ECLI:NL:HR:2019:880

Hoge Raad

Datum uitspraak
7 juni 2019
Publicatiedatum
6 juni 2019
Zaaknummer
18/04667
Instantie
Hoge Raad
Type
Uitspraak
Procedures
  • Cassatie
Vindplaatsen
  • Rechtspraak.nl
AI samenvatting door LexboostAutomatisch gegenereerd

Cassatieberoep tegen uitspraak Gerechtshof Arnhem-Leeuwarden inzake inkomstenbelasting 2012

In deze zaak heeft de Hoge Raad op 7 juni 2019 uitspraak gedaan in een cassatieberoep van belanghebbende tegen een uitspraak van het Gerechtshof Arnhem-Leeuwarden. Het beroep in cassatie was gericht tegen de uitspraak van het Hof van 9 oktober 2018, waarin het hoger beroep van belanghebbende tegen een eerdere uitspraak van de Rechtbank Gelderland (nr. AWB 16/4886) werd behandeld. De zaak betreft de aan belanghebbende opgelegde aanslag in de inkomstenbelasting en premie volksverzekeringen voor het jaar 2012.

Belanghebbende heeft een aantal klachten ingediend tegen de uitspraak van het Hof. De Staatssecretaris van Financiën heeft hierop een verweerschrift ingediend, waarna belanghebbende een conclusie van repliek heeft ingediend. De Hoge Raad heeft de klachten beoordeeld en geconcludeerd dat deze niet tot cassatie kunnen leiden. De Hoge Raad oordeelde dat, gezien artikel 81, lid 1, van de Wet op de rechterlijke organisatie, er geen nadere motivering nodig was, omdat de klachten niet nopen tot beantwoording van rechtsvragen die van belang zijn voor de rechtseenheid of de rechtsontwikkeling.

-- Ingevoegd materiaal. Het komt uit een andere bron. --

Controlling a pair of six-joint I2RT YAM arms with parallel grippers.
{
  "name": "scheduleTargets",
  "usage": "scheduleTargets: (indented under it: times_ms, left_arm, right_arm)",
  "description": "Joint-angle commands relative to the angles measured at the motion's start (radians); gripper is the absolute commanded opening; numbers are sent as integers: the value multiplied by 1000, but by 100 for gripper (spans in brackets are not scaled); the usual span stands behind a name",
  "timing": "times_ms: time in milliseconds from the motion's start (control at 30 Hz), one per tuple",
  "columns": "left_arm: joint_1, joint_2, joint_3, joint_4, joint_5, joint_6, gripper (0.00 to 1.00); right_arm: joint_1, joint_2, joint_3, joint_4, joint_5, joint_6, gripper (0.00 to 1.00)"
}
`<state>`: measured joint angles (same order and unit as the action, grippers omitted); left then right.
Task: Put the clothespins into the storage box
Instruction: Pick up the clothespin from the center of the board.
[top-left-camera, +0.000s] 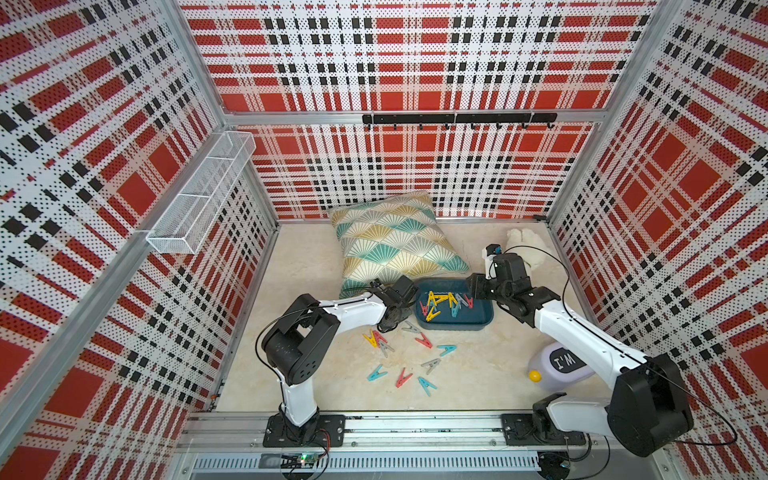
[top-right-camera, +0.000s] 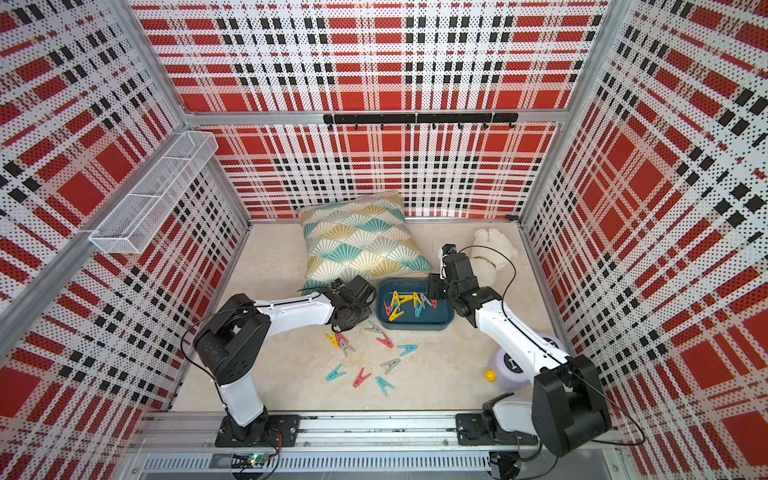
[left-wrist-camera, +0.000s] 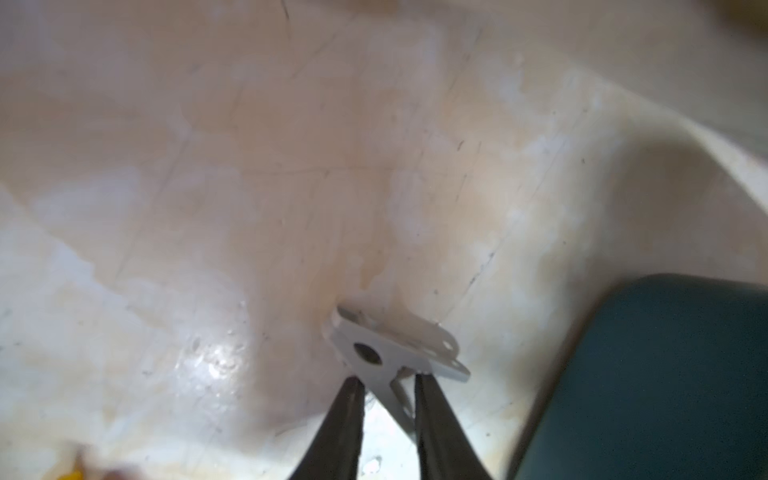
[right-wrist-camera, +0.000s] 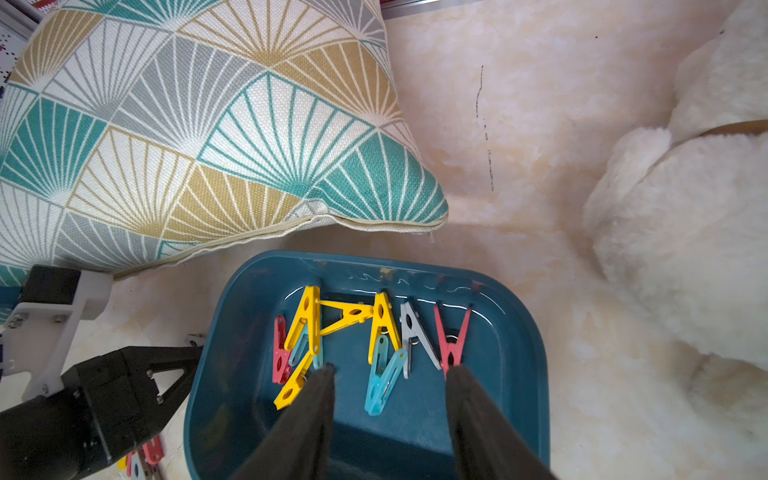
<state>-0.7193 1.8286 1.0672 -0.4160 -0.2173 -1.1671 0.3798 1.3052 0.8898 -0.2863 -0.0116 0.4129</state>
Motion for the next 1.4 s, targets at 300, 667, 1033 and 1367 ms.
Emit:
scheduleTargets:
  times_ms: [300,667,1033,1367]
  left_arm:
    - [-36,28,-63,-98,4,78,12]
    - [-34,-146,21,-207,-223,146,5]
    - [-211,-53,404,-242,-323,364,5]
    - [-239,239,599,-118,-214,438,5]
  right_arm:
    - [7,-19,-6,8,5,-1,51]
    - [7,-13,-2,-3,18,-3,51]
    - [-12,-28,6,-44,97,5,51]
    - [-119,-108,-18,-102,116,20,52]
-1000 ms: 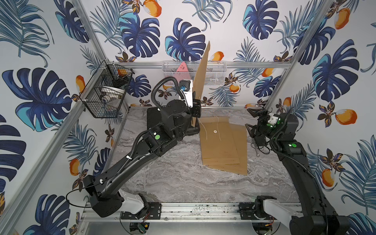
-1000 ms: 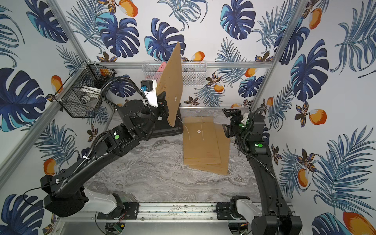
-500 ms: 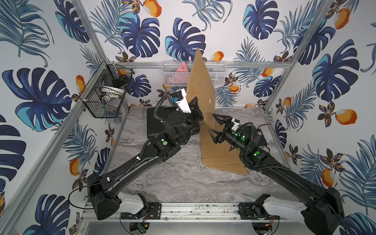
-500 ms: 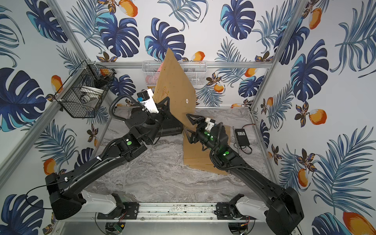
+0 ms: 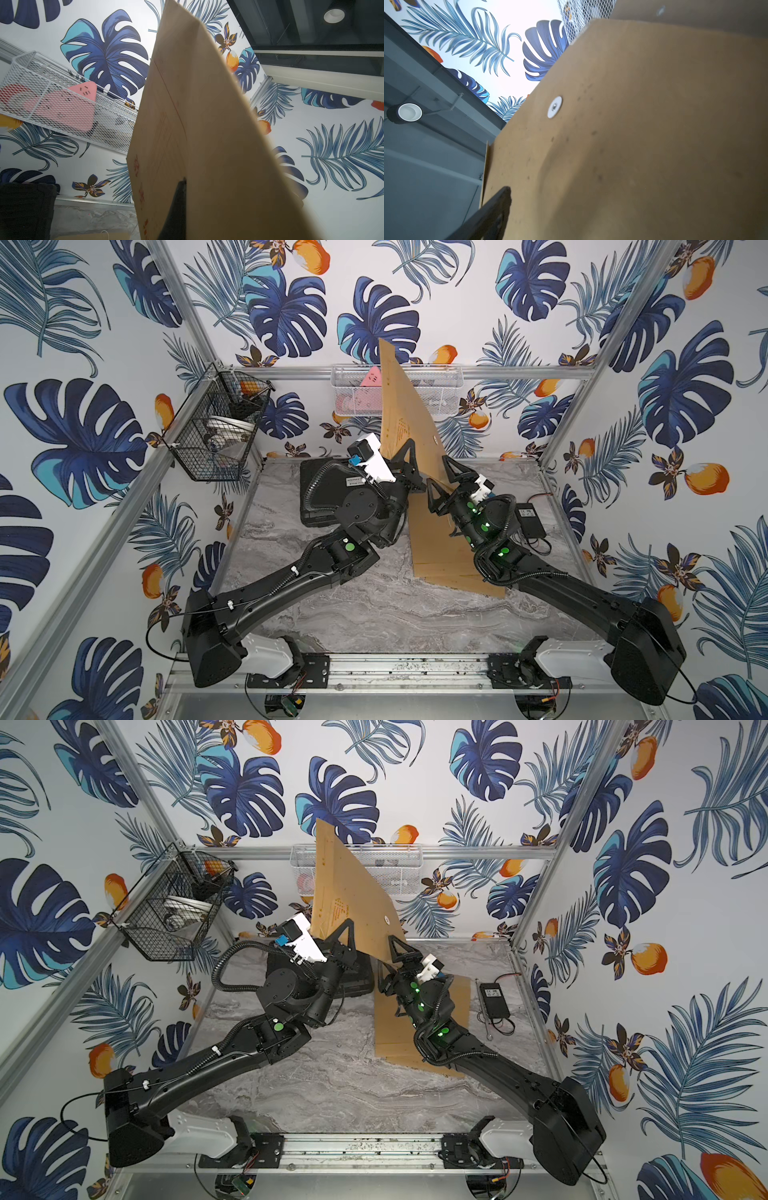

Daarnaast heeft de Hoge Raad geen aanleiding gezien om een veroordeling in de proceskosten uit te spreken. Uiteindelijk heeft de Hoge Raad het beroep in cassatie ongegrond verklaard, waarmee de uitspraak van het Gerechtshof in stand blijft.

Uitspraak

Hoge Raad der Nederlanden
Derde Kamer
Nr. 18/04667
7 juni 2019
Arrest
gewezen op het beroep in cassatie van
[X]te
[Z](hierna: belanghebbende) tegen de uitspraak van het
Gerechtshof Arnhem-Leeuwardenvan 9 oktober 2018, nr. 17/00773, op het hoger beroep van belanghebbende tegen een uitspraak van de Rechtbank Gelderland (nr. AWB 16/4886) betreffende de aan belanghebbende voor het jaar 2012 opgelegde aanslag in de inkomstenbelasting/premie volksverzekeringen.

1.Geding in cassatie

Belanghebbende heeft tegen de uitspraak van het Hof beroep in cassatie ingesteld en daarbij een aantal klachten aangevoerd.
De Staatssecretaris van Financiën heeft een verweerschrift ingediend.
Belanghebbende heeft een conclusie van repliek ingediend.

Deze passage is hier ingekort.